**Task objective**
With the images removed, repeat the data below exactly.

═══

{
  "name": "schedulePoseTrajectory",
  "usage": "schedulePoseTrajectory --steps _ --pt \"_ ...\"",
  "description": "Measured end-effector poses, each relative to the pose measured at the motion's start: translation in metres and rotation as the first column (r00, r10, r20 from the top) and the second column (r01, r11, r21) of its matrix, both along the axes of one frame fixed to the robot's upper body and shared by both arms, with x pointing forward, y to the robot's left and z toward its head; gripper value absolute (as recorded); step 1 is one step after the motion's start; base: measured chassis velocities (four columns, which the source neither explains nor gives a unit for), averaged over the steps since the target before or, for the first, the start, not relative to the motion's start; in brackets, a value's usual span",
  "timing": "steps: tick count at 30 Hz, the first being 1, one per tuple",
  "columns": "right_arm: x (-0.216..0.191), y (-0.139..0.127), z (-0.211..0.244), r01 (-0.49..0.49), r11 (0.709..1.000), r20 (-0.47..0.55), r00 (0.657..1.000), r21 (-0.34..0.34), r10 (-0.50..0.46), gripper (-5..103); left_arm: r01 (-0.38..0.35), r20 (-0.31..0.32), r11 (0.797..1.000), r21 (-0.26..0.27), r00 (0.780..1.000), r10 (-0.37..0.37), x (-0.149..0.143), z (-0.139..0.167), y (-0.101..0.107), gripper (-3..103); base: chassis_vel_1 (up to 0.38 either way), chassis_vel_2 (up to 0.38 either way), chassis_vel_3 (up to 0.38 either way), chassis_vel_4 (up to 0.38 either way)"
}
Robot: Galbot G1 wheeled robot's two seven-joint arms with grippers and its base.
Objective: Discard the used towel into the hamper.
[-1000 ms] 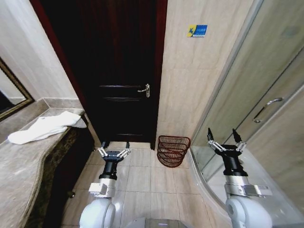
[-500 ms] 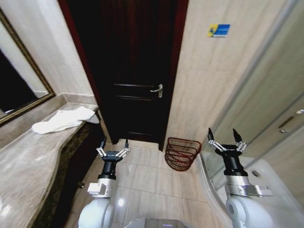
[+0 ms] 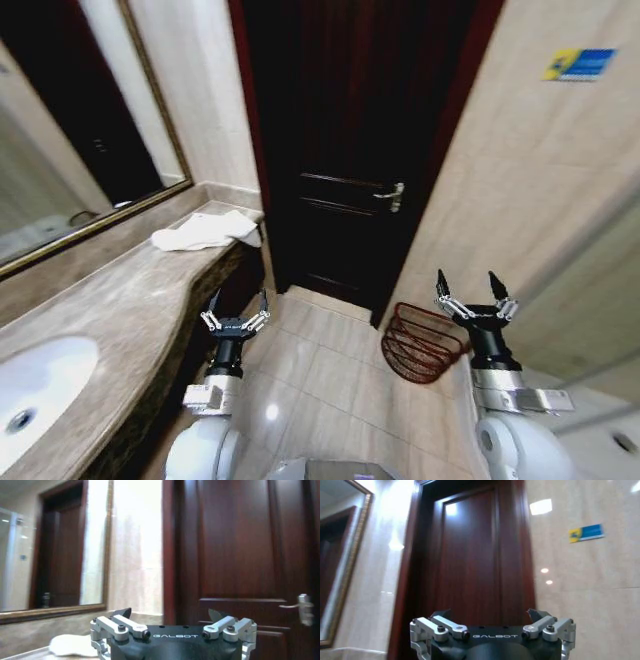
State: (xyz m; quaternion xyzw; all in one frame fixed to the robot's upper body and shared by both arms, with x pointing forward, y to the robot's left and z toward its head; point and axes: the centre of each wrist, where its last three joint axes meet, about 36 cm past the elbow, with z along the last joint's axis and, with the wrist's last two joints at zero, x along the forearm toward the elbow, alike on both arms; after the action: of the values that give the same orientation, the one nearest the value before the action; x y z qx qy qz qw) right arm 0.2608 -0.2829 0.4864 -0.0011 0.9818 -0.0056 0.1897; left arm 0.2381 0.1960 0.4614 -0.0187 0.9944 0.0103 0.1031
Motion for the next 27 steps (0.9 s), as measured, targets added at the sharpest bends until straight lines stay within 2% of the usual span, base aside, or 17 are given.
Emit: schedulePoseTrajectory --steps 8,18,27 --pt "0.0015 -0.001 -0.0005 0.007 1.0 0.025 1.0 0.012 -0.007 100 -0.003 -0.003 1.0 0.0 1.0 0.003 -0.0001 -0.0012 -0.0001 100 0.13 0.13 0.12 0.127" --pt "-0.0033 0.0001 -0.0043 -0.015 1.0 -0.006 1.0 -0.005 0.015 100 -0.083 -0.02 0.996 0.013 0.996 0.083 0.0002 -0.0015 0.0041 100 0.108 0.111 0.117 0.114" --pt "-0.0029 0.0004 -0.0055 -0.019 1.0 -0.009 1.0 -0.008 0.019 100 -0.085 -0.012 0.996 0.038 0.996 0.086 0.0001 -0.0032 0.0056 100 0.012 0.015 0.012 0.012"
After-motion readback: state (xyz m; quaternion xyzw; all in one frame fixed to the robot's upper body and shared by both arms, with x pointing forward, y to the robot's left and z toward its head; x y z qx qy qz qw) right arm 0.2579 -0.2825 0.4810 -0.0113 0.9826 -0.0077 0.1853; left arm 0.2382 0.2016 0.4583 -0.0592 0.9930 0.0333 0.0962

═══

**Solution to this task**
{
  "name": "schedulePoseTrajectory",
  "usage": "schedulePoseTrajectory --steps _ --pt \"_ ...\"",
  "description": "Measured end-effector poses, each relative to the pose measured at the motion's start: translation in metres and rotation as the first column (r00, r10, r20 from the top) and the second column (r01, r11, r21) of its matrix, both along the axes of one frame fixed to the robot's upper body and shared by both arms, with x pointing forward, y to the robot's left and z toward its head; gripper value absolute (as recorded); step 1 is one step after the motion's start; base: measured chassis velocities (four columns, which the source neither explains nor gives a unit for), averaged over the steps since the target before or, for the first, the start, not relative to the motion's start; in brackets, a value's usual span",
  "timing": "steps: tick count at 30 Hz, the first being 1, one per tuple",
  "columns": "right_arm: x (-0.216..0.191), y (-0.139..0.127), z (-0.211..0.244), r01 (-0.49..0.49), r11 (0.709..1.000), r20 (-0.47..0.55), r00 (0.657..1.000), r21 (-0.34..0.34), r10 (-0.50..0.46), gripper (-5..103); left_arm: r01 (-0.38..0.35), r20 (-0.31..0.32), r11 (0.797..1.000), r21 (-0.26..0.27), r00 (0.780..1.000), r10 (-0.37..0.37), x (-0.149..0.143), z (-0.139..0.167), y (-0.101..0.107), gripper (-3..103); base: chassis_vel_1 (up to 0.38 either way), chassis_vel_2 (up to 0.38 either way), chassis_vel_3 (up to 0.38 either way), chassis_vel_4 (up to 0.38 either way)"
}
Robot: Galbot G1 wheeled robot's two seven-joint arms with grippers and its base.
Objective: Discard the used towel into the hamper.
[-1000 ms] 
[-500 ms] 
[+0 ms] 
State: (xyz m; quaternion xyzw; all in one frame fixed to the robot's upper body and shared by both arms, with x pointing forward, y to the robot's left and z toward its head; point and axes: the centre of each wrist, where its last three joint axes meet, about 36 cm past the elbow, with z along the last joint's axis and, with the wrist's last two joints at zero, x along the forearm toward the elbow, alike on both arms; after the action: of the values that give the same orientation, the one nearest the value before the action; x y z qx qy qz qw) right arm 0.2608 -0.2829 0.4864 -0.0011 0.9818 -0.0056 0.1897; left arm 0.2381 0.1960 0.4614 -0.0187 0.9944 0.0103 0.1031
Motion for the next 27 steps (0.9 s), as measured, targets added at the sharpest bends until straight lines stay within 2% of the usual span, base aside, or 17 are given.
Emit: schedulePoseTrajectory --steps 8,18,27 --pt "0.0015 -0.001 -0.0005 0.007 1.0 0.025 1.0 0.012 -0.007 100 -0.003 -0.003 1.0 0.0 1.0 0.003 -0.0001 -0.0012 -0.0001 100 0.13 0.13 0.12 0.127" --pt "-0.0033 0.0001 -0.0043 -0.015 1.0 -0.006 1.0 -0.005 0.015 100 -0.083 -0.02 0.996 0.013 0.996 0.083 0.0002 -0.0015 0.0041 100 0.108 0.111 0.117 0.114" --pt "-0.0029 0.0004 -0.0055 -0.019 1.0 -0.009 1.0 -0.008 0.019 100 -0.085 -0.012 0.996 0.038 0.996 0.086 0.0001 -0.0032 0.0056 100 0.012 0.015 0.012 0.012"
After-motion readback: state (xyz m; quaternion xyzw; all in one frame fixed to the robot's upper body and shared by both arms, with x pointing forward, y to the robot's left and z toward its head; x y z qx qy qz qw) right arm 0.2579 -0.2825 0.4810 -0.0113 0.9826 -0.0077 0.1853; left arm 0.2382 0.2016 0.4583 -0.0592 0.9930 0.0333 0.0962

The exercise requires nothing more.